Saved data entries
------------------------

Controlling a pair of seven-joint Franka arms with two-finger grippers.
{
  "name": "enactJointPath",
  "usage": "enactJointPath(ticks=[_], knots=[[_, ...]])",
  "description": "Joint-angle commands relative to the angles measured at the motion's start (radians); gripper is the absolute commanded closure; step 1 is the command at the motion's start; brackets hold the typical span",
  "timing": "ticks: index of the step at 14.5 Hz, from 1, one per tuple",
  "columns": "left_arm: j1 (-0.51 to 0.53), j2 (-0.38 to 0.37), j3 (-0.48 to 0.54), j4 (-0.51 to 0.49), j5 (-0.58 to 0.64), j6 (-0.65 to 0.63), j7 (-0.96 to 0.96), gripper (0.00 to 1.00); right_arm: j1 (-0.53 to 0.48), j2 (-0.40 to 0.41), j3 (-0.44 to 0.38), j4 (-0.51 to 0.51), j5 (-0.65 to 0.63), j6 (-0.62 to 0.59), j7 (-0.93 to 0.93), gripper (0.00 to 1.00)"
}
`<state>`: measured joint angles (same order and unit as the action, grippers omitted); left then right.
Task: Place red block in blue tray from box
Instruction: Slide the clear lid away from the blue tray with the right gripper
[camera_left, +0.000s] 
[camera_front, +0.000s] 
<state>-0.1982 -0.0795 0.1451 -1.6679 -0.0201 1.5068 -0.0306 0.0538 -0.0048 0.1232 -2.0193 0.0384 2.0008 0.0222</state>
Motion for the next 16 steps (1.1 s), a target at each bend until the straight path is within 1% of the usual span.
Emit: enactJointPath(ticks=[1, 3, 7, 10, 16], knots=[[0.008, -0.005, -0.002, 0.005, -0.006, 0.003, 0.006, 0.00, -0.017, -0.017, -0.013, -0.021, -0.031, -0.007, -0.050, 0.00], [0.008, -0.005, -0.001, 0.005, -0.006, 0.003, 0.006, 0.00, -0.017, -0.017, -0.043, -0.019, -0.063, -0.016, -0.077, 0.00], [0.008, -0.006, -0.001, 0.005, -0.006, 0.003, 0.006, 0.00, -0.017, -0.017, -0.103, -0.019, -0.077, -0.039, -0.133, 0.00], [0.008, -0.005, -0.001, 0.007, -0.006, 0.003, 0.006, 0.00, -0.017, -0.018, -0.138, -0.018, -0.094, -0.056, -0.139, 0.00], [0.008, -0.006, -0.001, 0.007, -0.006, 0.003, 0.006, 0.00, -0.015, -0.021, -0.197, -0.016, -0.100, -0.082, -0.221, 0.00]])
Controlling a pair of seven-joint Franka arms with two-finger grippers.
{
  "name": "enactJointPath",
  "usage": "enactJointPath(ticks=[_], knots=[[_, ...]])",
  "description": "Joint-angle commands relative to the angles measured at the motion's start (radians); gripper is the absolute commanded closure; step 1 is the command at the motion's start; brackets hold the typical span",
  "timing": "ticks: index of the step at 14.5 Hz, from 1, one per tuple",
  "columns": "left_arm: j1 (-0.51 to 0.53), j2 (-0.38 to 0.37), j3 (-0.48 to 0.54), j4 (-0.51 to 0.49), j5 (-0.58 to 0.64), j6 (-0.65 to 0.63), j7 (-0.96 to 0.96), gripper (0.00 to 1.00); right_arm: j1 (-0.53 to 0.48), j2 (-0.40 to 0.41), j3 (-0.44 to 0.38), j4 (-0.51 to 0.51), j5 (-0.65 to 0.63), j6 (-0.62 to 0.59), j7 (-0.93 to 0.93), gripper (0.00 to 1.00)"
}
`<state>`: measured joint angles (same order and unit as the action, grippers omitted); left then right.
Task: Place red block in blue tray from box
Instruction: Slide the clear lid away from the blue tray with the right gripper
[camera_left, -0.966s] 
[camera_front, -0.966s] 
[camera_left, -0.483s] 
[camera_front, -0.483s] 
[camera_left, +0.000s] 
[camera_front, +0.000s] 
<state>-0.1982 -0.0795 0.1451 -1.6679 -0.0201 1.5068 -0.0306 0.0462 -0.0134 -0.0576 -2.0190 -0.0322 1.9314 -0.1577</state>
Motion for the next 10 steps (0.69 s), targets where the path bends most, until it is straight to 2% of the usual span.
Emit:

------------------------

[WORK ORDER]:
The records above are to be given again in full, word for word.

[RESULT OF THE EXERCISE]:
Controlling a pair of seven-joint Franka arms with two-finger grippers.
{
  "name": "enactJointPath",
  "usage": "enactJointPath(ticks=[_], knots=[[_, ...]])",
  "description": "Joint-angle commands relative to the angles measured at the motion's start (radians); gripper is the absolute commanded closure; step 1 is the command at the motion's start; brackets hold the typical span",
  "timing": "ticks: index of the step at 14.5 Hz, from 1, one per tuple",
  "columns": "left_arm: j1 (-0.51 to 0.53), j2 (-0.38 to 0.37), j3 (-0.48 to 0.54), j4 (-0.51 to 0.49), j5 (-0.58 to 0.64), j6 (-0.65 to 0.63), j7 (-0.96 to 0.96), gripper (0.00 to 1.00); right_arm: j1 (-0.53 to 0.48), j2 (-0.40 to 0.41), j3 (-0.44 to 0.38), j4 (-0.51 to 0.51), j5 (-0.65 to 0.63), j6 (-0.62 to 0.59), j7 (-0.93 to 0.93), gripper (0.00 to 1.00)"
}
`<state>`: measured joint angles (same order and unit as the action, grippers omitted); left then right.
Task: Place red block in blue tray from box
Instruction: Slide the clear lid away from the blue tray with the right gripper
[camera_left, +0.000s] 
[camera_front, +0.000s] 
<state>-0.1982 -0.0795 0.1451 -1.6679 -0.0201 1.5068 -0.0306 0.0538 -0.0048 0.1232 -2.0193 0.0384 2.0008 0.0222</state>
Motion for the next 16 steps (1.1 s), a target at each bend until the straight path is within 1% of the usual span.
Emit: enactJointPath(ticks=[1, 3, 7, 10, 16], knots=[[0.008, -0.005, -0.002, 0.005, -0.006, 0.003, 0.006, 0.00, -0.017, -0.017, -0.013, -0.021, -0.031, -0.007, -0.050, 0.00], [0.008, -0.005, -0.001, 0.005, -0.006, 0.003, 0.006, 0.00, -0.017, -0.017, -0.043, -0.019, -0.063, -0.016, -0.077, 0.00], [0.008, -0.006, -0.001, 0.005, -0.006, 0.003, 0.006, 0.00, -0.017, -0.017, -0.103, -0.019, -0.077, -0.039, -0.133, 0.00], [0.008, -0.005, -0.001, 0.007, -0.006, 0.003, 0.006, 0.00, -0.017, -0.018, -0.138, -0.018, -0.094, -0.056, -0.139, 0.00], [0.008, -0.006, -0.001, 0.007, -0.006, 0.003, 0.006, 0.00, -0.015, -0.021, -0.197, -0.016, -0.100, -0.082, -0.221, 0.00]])
Controlling a pair of seven-joint Franka arms with two-finger grippers.
{
  "name": "enactJointPath",
  "usage": "enactJointPath(ticks=[_], knots=[[_, ...]])",
  "description": "Joint-angle commands relative to the angles measured at the motion's start (radians); gripper is the absolute commanded closure; step 1 is the command at the motion's start; brackets hold the typical span",
  "timing": "ticks: index of the step at 14.5 Hz, from 1, one per tuple",
  "columns": "left_arm: j1 (-0.51 to 0.53), j2 (-0.38 to 0.37), j3 (-0.48 to 0.54), j4 (-0.51 to 0.49), j5 (-0.58 to 0.64), j6 (-0.65 to 0.63), j7 (-0.96 to 0.96), gripper (0.00 to 1.00); right_arm: j1 (-0.53 to 0.48), j2 (-0.40 to 0.41), j3 (-0.44 to 0.38), j4 (-0.51 to 0.51), j5 (-0.65 to 0.63), j6 (-0.62 to 0.59), j7 (-0.93 to 0.93), gripper (0.00 to 1.00)"
}
`<state>`: measured joint angles (same order and unit as the action, grippers omitted); left then right.
Task: Place red block in blue tray from box
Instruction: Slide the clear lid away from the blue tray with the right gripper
[camera_left, -0.966s] 
[camera_front, -0.966s] 
[camera_left, -0.483s] 
[camera_front, -0.483s] 
[camera_left, +0.000s] 
[camera_front, +0.000s] 
<state>-0.1982 -0.0795 0.1451 -1.6679 -0.0201 1.5068 -0.0306 0.0462 -0.0134 -0.0576 -2.0190 -0.0322 1.9314 -0.1577</state>
Motion for the next 10 steps (0.69 s), targets where the path bends most, until it is straight to 2% of the usual span.
Emit:

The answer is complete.